The premise of Jacinda Townsend’s searing novel Mother Country is unforgettable: Shannon, an African-American woman mourning the news of her infertility, goes on a trip to Morocco with her boyfriend, where, with the help of a bribed official, she decides to adopt a child to raise in her native Kentucky. The catch? The child already has a mother, Souria. Mother Country examines the cycles of intergenerational trauma and the complicated web of motherhood as Souria and Shannon move towards a reckoning.

Unwieldy Creatures by Addie Tsai (Jaded Ibis Press)

Billed as a “biracial, queer, nonbinary retelling of Mary Shelley’s Frankenstein,” Addie Tsai’s Unwieldy Creatures is a riveting story of body horror that subverts heteronormative standards of beauty.  Set in Indonesia and the American South, Tsai’s novel follows Dr. Frank, her assistant Plum, and Dr. Frank’s nonbinary creation. In Tsai’s hands, Frankenstein gets updated, made even more relevant. In her interview for EL, she talks about centering queer bodies and the violence of violence of toxic white masculinity.

It Came from the Closet edited by Joe Vallese (Feminist Press)

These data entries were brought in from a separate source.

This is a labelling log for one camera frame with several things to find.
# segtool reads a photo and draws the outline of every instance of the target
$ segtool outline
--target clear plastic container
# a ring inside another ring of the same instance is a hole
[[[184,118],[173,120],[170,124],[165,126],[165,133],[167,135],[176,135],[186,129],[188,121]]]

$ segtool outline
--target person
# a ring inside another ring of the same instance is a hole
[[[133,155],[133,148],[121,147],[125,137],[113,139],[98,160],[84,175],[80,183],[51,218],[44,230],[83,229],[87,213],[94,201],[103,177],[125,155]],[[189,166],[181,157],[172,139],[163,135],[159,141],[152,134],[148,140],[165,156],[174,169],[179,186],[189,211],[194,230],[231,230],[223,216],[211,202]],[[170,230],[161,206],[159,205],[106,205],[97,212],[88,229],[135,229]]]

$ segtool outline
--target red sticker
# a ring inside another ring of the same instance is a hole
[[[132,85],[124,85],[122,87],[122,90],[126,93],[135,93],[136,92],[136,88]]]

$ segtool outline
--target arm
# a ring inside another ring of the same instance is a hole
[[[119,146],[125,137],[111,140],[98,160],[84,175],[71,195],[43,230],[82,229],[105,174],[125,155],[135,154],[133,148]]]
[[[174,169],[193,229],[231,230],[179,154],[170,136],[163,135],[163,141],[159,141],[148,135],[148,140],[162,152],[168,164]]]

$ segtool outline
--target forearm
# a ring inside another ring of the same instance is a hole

In It Came from the Closet, queer and trans writers reflect on the genre of horror—its appeal, its empowerment, its oppression. Featuring Addie Tsai, Carmen Maria Machado, and more, these writers chronicle a complicated relationship between horror and queerness, an ode to the classic films, and a subversive reading of many more. In an excerpt from the collection, Tosha R. Taylor writes about how horror gave her power to embrace her queerness in rural Appalachia.